Indeed, this major life shift could have been better thought out, but at times I simply charge ahead, sorting things out later that I probably should have organized beforehand. My hindsight has always been impeccable. Perhaps it’s the Aries, that determined sign, in me. Occasionally it pays off; at other times, not so much.
I suppose having a job lined up prior to my arrival would have been advantageous, as would securing housing. I found myself renting a flat in a rough part of the city, later discovering it was plagued by fleas, one of the drawbacks of the perpetually wet area.

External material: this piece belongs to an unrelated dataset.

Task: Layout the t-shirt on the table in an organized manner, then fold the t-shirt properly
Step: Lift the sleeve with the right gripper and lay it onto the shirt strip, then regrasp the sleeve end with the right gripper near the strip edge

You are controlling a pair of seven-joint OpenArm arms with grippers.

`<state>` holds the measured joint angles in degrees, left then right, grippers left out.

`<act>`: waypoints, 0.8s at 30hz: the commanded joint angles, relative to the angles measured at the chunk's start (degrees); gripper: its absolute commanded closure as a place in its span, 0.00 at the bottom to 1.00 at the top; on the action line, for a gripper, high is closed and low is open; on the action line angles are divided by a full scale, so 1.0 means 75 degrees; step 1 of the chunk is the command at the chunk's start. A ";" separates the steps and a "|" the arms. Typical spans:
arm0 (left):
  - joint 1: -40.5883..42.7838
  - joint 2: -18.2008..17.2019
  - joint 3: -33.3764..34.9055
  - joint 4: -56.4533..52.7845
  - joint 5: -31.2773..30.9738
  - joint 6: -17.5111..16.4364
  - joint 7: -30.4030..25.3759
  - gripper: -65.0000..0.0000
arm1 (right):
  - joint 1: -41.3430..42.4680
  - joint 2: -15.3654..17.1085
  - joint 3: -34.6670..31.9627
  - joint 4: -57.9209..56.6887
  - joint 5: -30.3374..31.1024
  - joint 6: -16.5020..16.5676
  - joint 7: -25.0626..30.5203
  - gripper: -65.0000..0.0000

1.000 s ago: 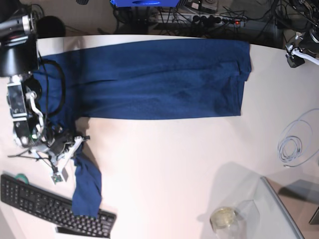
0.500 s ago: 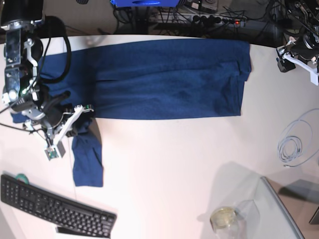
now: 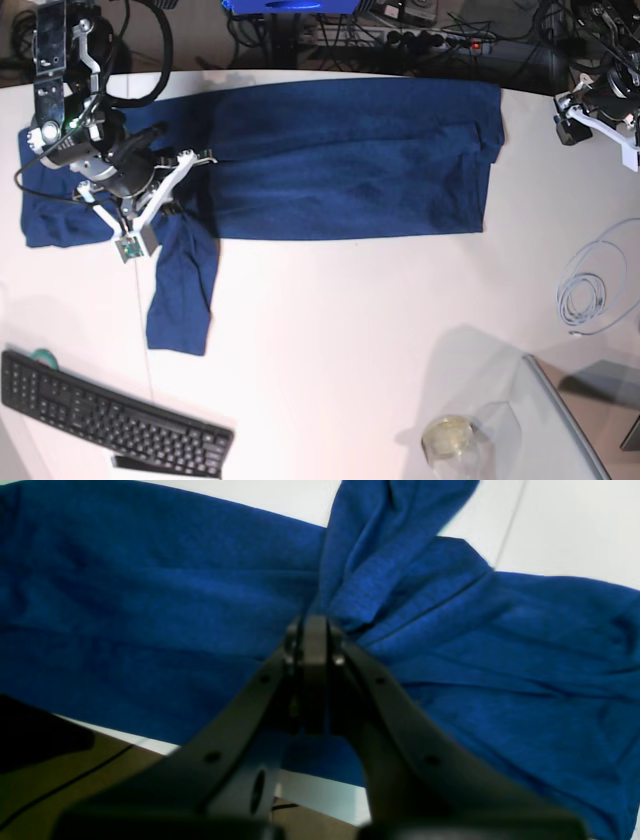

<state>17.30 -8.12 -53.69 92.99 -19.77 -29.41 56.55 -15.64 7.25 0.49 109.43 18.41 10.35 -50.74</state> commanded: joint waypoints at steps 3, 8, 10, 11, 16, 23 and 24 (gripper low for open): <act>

Frank began losing patches of fur from his incessant scratching, while I developed perplexing itchy welts on my calves. It was only after I spoke up to my female colleagues at my insurance job that they concluded I must have fleas—something foreign to someone raised in Colorado, where the glorious sunshine keeps such bothersome pests away.
After fumigating the apartment, one issue was addressed, but others remained elusive, including my career trajectory and the mild depression I had slipped into due to the unending gray days. I undertook temporary assignments until I secured a permanent role at the insurance firm. Perhaps I don’t need to elaborate that assembling insurance packets for companies to distribute to their employees was far from a dream job, at least in my view. It plunged me into a profound funk. Once, I even picked up the phone saying, “Principal Financial
“Can you assist me, Group?” Upon hearing a laugh from the other end of the call, I recognized my Freudian blunder.
Consequently, I applied for various positions, including one as an editorial assistant at a local bridal publication. After the interview, I seemed to be a prime candidate. I was fairly confident they would extend the offer to me, but by then it was too late. I had already reached a level of dissatisfaction with my circumstances that I repacked the Grand Am, abandoned my furniture that I had paid to ship, and quietly left in the early morning glow. My lease was ending, and I felt fine about disappearing without notifying my rental company. When life presents challenges, you don’t feel remorse about disappearing.
However, how would my life unfold now if I had remained in the realm of umbrellas and worked for a magazine while establishing myself in Portland? Well, one thing is certain — you wouldn’t be perusing this now.
At times, I ponder if I would have eventually ventured into a writing profession regardless of which train I missed or caught. Perhaps that notion holds true for some of us — what is destined to find us was always meant to do so, and we had no control over it. But that begins to touch on destiny, and I’m uncertain of my belief in that.
I inquired with my Facebook acquaintances about their own “Sliding Doors” experiences. En route to a job interview at a semiconductor firm, a woman picked up hitchhikers heading to Portland to establish a circus. They invited her to join, yet she proceeded to her interview, ultimately spending the subsequent 13 years in the semiconductor field while always questioning if she selected the correct choice.
Another individual faced two job offers on the same day, one in Seattle and another in St. Louis. He opted for the latter and continues to contemplate his unrealized existence in Seattle.
Erica Fellion was admitted to a college she was eager to join in Chicago, yet it was out of state, significantly pricier, and she wasn’t certain about handling the winters, thus she made a different choice and reflects on where her life might have been had she selected the colder, costlier option.
“Life is incredibly unpredictable,” Fellion remarked. “We’re unaware of all the alternative timelines — whether they exist or not. Thus, we can’t assert that we wouldn’t end up precisely where we are today. But it’s enjoyable to speculate.”